— Ну и ну… Додумался! Хоть чертом вырядись — наших теперь не одолеешь…
Асе нравилось, как местные рабочие говорят про Советскую Россию, про большевиков — кровно, близко называют «наши» и метко, по-своему просто определяют и растолковывают самые сложные события.
— Послушай, Ася, я знаю, что ты — из интеллигентов. Какое же тебе, обыкновенной гимназисточке, дело до нашего житья-бытья? — как-то после чтения газеты и разбора событий спросил уже знакомый ей молодой рабочий.
— Это и мое кровное дело! — горячо воскликнула она. — Мой отец — такой же трудяга, как и вы. Учителя мы!
— Ого! Сказанула… Одно дело — твои белые ручки, другое — вот такие лапищи. Погляди и увидишь разницу!
И парень показал в мазуте и копоти, натруженные, с узловатыми венами крупные ладони. Ася посмотрела и невольно перевела взгляд на свои действительно белые, изящные руки. Да, что и говорить, разница! Если бы на ее месте читала сейчас «Бакинский рабочий» и растолковывала текущую политику девушка с такими же мозолистыми руками, как у этого парня, как бы здорово это было! «Своя в доску», — сказали бы рабочие и верили бы каждому ее слову. А как они могут доверять белоручке?..
— Брось дурить, Месроп. Не всем же в мазуте возиться! Кто-то должен и детей учить, и людей лечить… Вот окончательно отвоюем власть, ты тоже пойдешь университеты кончать. А Асе — спасибочки. Она же в доску наша! Давай, дочка, толкуй дальше…

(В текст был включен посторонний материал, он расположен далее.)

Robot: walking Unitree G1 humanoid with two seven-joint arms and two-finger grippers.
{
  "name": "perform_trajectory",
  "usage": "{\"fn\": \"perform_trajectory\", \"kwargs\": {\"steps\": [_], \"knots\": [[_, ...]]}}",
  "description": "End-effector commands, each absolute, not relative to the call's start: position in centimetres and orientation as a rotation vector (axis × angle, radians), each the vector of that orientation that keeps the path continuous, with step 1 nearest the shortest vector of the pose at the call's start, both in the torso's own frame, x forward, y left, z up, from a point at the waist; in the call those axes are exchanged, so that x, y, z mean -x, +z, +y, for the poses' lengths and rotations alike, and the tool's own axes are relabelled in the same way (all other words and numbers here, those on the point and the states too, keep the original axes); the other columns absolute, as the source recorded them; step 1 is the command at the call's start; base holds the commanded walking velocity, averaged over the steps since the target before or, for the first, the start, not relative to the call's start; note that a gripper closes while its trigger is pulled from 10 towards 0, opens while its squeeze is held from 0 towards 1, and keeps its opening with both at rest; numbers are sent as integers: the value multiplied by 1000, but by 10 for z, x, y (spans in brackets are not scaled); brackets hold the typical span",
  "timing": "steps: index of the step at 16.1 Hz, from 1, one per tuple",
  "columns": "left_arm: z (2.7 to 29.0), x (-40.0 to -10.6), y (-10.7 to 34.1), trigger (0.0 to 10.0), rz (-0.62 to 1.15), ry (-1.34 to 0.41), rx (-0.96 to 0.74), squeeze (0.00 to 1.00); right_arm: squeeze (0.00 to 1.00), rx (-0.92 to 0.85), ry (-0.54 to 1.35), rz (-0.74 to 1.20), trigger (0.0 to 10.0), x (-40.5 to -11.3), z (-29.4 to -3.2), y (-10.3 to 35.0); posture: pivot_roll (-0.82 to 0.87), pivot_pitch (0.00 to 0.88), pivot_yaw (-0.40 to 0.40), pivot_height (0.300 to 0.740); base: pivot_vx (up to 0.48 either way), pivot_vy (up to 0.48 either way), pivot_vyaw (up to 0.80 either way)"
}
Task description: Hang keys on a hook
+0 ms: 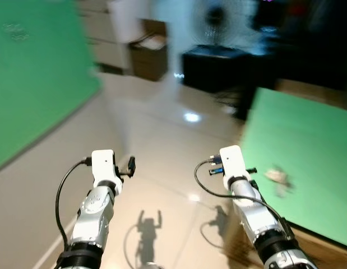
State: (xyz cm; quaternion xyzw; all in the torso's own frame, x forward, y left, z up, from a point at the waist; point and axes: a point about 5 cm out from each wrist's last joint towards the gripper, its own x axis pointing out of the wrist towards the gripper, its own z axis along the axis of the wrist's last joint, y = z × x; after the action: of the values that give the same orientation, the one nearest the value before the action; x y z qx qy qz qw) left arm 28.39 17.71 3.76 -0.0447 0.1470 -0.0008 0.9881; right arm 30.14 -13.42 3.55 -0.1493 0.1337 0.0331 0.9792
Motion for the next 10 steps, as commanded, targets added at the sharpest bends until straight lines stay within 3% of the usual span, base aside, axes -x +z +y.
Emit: {"fn": "perform_trajectory", "kwargs": {"steps": [1, 10], "knots": [[174, -284, 38, 10000, 295, -5, 76, 0, 0, 311, 67, 269, 0, -303, -137, 36, -149, 0, 54, 740, 0, 0, 800], [169, -277, 33, 10000, 316, 3, 60, 0, 0, 322, 93, 280, 0, -301, -138, 31, -136, 0, 37, 740, 0, 0, 800]]}}
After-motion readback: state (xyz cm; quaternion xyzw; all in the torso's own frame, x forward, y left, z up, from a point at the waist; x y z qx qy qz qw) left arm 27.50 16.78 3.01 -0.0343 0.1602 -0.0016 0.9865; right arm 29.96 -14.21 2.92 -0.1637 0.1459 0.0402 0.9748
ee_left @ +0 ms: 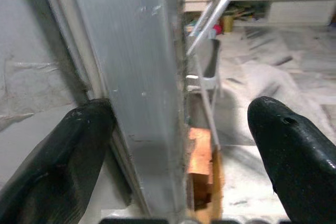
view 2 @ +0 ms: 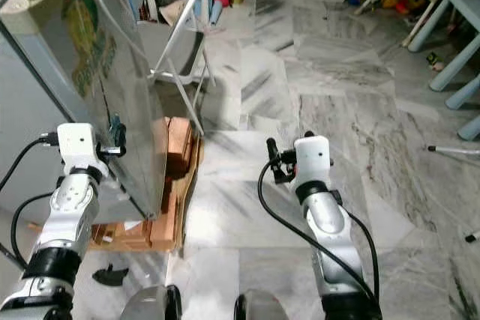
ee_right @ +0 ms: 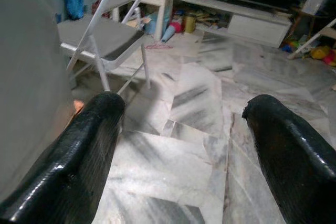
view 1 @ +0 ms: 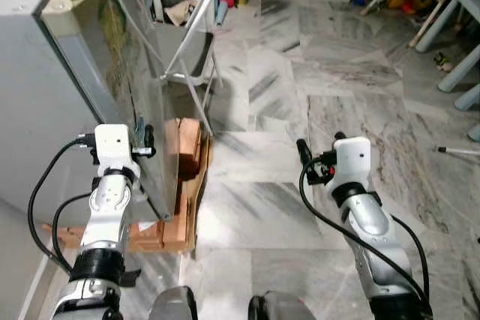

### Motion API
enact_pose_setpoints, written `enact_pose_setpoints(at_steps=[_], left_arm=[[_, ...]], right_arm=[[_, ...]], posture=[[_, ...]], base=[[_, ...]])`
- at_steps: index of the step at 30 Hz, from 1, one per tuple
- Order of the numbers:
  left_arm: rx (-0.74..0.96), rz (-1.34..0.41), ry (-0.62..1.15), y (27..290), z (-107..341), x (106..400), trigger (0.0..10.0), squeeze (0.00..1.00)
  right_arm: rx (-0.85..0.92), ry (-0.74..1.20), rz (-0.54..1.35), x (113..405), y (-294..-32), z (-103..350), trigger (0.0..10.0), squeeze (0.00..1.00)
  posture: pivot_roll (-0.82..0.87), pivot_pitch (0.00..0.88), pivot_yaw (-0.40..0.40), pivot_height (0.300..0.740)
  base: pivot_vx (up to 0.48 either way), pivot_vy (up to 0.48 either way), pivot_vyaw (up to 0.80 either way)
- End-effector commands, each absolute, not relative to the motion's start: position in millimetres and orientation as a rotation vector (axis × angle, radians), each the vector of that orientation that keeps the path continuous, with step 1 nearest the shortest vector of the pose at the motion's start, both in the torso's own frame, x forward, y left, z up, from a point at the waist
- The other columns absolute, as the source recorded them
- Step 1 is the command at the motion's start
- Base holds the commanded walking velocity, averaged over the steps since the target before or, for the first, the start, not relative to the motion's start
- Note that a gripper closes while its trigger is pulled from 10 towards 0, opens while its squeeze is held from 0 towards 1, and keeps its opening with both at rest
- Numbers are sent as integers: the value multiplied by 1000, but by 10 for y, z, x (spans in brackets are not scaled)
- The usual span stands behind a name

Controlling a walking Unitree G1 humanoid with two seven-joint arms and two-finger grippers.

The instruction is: Restocking fridge

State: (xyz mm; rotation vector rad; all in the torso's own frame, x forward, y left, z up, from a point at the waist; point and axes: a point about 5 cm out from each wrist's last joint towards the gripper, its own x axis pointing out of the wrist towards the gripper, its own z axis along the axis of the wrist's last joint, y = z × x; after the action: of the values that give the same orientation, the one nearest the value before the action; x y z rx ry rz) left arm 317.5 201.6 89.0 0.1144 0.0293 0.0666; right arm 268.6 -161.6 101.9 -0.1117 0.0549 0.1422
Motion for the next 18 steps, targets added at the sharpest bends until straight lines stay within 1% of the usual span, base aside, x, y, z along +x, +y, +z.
enact_pose_setpoints(at_steps=[1, 2, 3, 5, 6, 7, 9, 10, 11, 12, 14, 15, 18], left_arm=[[164, -91, -55, 1738, 1067, 3253, 10000, 0], [183, -150, -76, 1633, 1103, 3258, 10000, 0], [261, -317, -126, 1378, 1176, 3225, 10000, 0], [356, -561, -180, 991, 1223, 3119, 10000, 0], [370, -638, -191, 852, 1223, 3077, 10000, 0], [368, -667, -193, 793, 1218, 3062, 10000, 0], [348, -774, -216, 575, 1246, 3004, 10000, 0], [349, -959, -265, 210, 1321, 2881, 10000, 0], [357, -1010, -289, 96, 1359, 2847, 10000, 0], [362, -1039, -310, 7, 1396, 2835, 10000, 0], [361, -1043, -324, -77, 1453, 2882, 10000, 0], [368, -1028, -329, -74, 1470, 2926, 10000, 0], [360, -942, -309, 68, 1496, 3072, 10000, 0]], right_arm=[[-118, 77, 157, 2656, -1633, 1000, 10000, 0], [-126, 91, 158, 2641, -1648, 973, 10000, 0], [-132, 120, 147, 2604, -1709, 909, 10000, 0], [-120, 168, 107, 2547, -1838, 813, 10000, 0], [-114, 181, 85, 2532, -1892, 787, 10000, 0], [-110, 186, 72, 2529, -1917, 779, 10000, 0], [-107, 191, 52, 2524, -1959, 772, 10000, 0], [-107, 190, 45, 2512, -1984, 763, 10000, 0], [-107, 190, 46, 2510, -1981, 758, 10000, 0], [-107, 189, 47, 2508, -1975, 754, 10000, 0], [-103, 182, 45, 2507, -1958, 758, 10000, 0], [-105, 176, 41, 2505, -1952, 761, 10000, 0], [-108, 159, 21, 2484, -1948, 776, 10000, 0]], posture=[[-71, 99, -60, 740], [-71, 100, -60, 740], [-72, 100, -60, 740], [-72, 95, -55, 740], [-74, 93, -52, 740], [-76, 91, -52, 740], [-74, 89, -48, 740], [-74, 84, -41, 740], [-78, 80, -36, 740], [-81, 78, -33, 740], [-91, 75, -23, 740], [-101, 71, -12, 740], [-105, 71, 0, 740]], base=[[0, 0, 0], [0, 0, 0], [0, 0, 0], [0, 0, 0], [0, 0, 0], [0, 0, 0], [0, 0, 0], [0, 0, 0], [0, 0, 0], [0, 0, 0], [0, 0, 0], [0, 0, 0], [0, 0, 0]])
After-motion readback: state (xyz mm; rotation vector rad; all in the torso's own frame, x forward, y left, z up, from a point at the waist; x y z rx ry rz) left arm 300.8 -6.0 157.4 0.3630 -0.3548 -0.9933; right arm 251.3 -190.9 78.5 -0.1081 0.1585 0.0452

Это сказал пожилой, с седыми висками, сухощавый мужчина — Гочай Бабаев, один из ярых защитников Советов, кадровый рабочий завода. Ася с благодарностью посмотрела на него. «Вот кому бы образование… Горы бы свернул!» — подумала она.

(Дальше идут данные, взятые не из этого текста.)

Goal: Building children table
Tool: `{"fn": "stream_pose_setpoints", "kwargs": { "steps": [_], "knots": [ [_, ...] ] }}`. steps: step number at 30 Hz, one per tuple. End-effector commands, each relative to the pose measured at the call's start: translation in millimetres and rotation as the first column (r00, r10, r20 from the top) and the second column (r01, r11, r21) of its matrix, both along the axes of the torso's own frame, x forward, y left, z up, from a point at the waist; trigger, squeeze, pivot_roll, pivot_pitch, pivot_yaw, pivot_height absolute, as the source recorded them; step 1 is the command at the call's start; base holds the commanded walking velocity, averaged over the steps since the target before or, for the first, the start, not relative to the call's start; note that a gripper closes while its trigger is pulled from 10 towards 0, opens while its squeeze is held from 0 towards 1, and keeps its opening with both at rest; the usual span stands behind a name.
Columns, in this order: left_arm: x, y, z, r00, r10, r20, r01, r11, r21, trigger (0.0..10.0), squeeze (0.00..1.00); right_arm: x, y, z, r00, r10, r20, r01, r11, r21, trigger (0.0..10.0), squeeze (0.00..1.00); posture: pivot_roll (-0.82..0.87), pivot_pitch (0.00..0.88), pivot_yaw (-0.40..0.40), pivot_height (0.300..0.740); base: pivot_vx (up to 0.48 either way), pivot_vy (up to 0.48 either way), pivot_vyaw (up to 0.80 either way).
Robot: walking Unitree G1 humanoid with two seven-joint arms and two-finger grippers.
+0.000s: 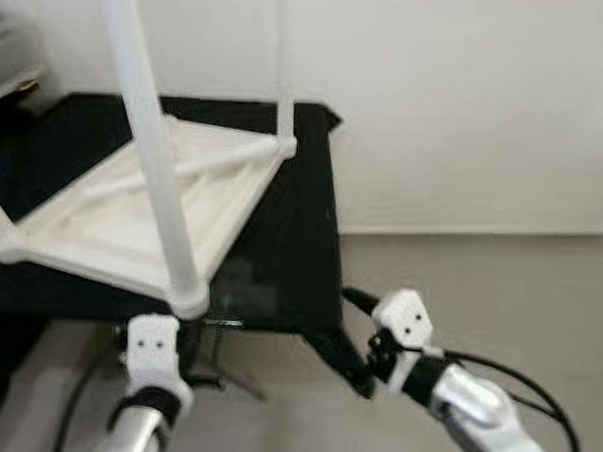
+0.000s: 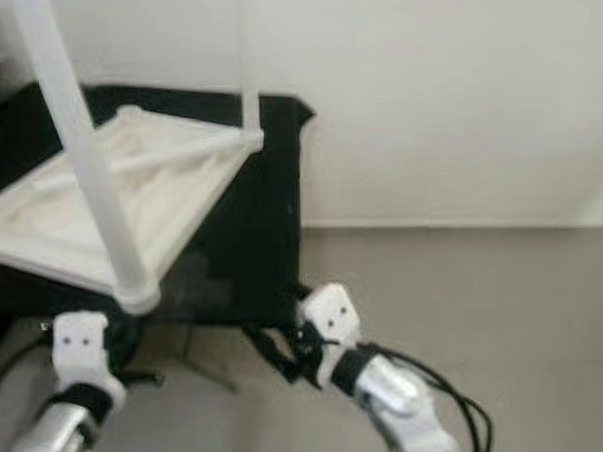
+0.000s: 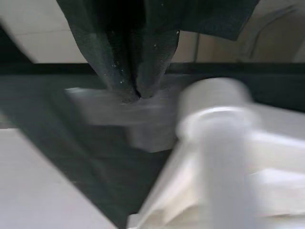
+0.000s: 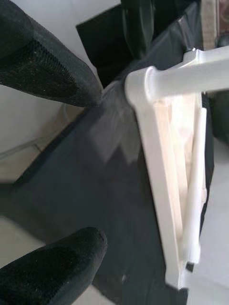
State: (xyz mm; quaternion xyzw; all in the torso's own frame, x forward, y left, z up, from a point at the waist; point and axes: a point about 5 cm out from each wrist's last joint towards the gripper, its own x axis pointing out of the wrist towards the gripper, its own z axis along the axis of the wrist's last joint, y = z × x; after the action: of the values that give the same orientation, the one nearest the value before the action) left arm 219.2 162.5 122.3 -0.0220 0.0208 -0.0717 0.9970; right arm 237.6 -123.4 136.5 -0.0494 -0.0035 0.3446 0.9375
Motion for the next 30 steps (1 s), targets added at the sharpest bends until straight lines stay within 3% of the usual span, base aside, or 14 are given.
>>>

16 декабря 1917 года Степан Шаумян был назначен чрезвычайным комиссаром по делам Кавказа.
Не прошло и месяца, как в январе 1918 года вышел первый номер «Известий» Военно-революционного комитета с воззванием о том, что пролетариат и гарнизон Баку взяли власть в свои руки и признали Совет Народных Комиссаров.
В статье, подписанной председателем краевого Совета большевиком Каргановым, говорилось:
«Главная задача революционной армии — не дать контрреволюции отрезать Закавказье от России. Интернациональные войска, состоявшие из добровольцев рабочих, солдат, матросов и крестьян, должны подчиняться только Советской власти — местной и всероссийской».
Ася и Амалия так были заняты общественной работой, что едва успевали ходить на занятия в гимназию. Домашние задания они теперь готовили, урывая время на уроках, в минуты опроса.
Однако, несмотря на невероятную уплотненность своего времени, Ася ухитрялась еще и бегать раз в неделю на городскую почту. Она не могла, не хотела верить, что Цолак Аматуни погиб! Какими-то неподвластными ее воле нитями их судьбы связались. Если бы, если бы время повернулось вспять…
29 декабря 1917 года Советское правительство приняло декрет «О «Турецкой Армении», в котором говорилось:
«Советский народный комиссариат объявляет всему армянскому народу, что рабоче-крестьянское правительство России поддерживает право армян оккупированной царской Россией Турецкой Армении на свободное самоопределение, вплоть до полной независимости».
Чрезвычайному комиссару по делам Кавказа Степану Шаумяну поручалось оказать населению Турецкой Армении всяческую помощь в осуществлении этого декрета.
Однако вследствие очень сложной военно-политической обстановки декрет этот не мог быть осуществлен: десятитысячная, хорошо вооруженная армия Турции, сметая все на своем пути, «огнем и мечом» продвигалась к Араратской долине. И в этой ужасной бойне героически сражались за родную землю армянские добровольческие отряды, состоящие из таких отважных парней, как Цолак Аматуни.
Сводки, поступающие с турецкого фронта, были неутешительными: в захваченных Турцией районах Эрзерума, Вана, Битлиса, Диарбекира, Муша продолжалось беспощадное истребление армянского населения.
Доведенная тревогой до отчаяния, Ася связалась через свою одноклассницу Лизу Барскую с ее братом Леней, другом Цолака.
— Какие-такие у тебя завелись секреты с Леней? — полюбопытствовала Лиза. Но Ася выразительным жестом отмахнулась, и та больше не допытывалась.
Ася пришла на место свидания раньше назначенного времени и долго в одиночестве слонялась по почти пустынному в этот час уголку берега Каспия. Что подумал о ней Леня? Догадался ли, почему с такой настойчивостью она вызвала его сюда?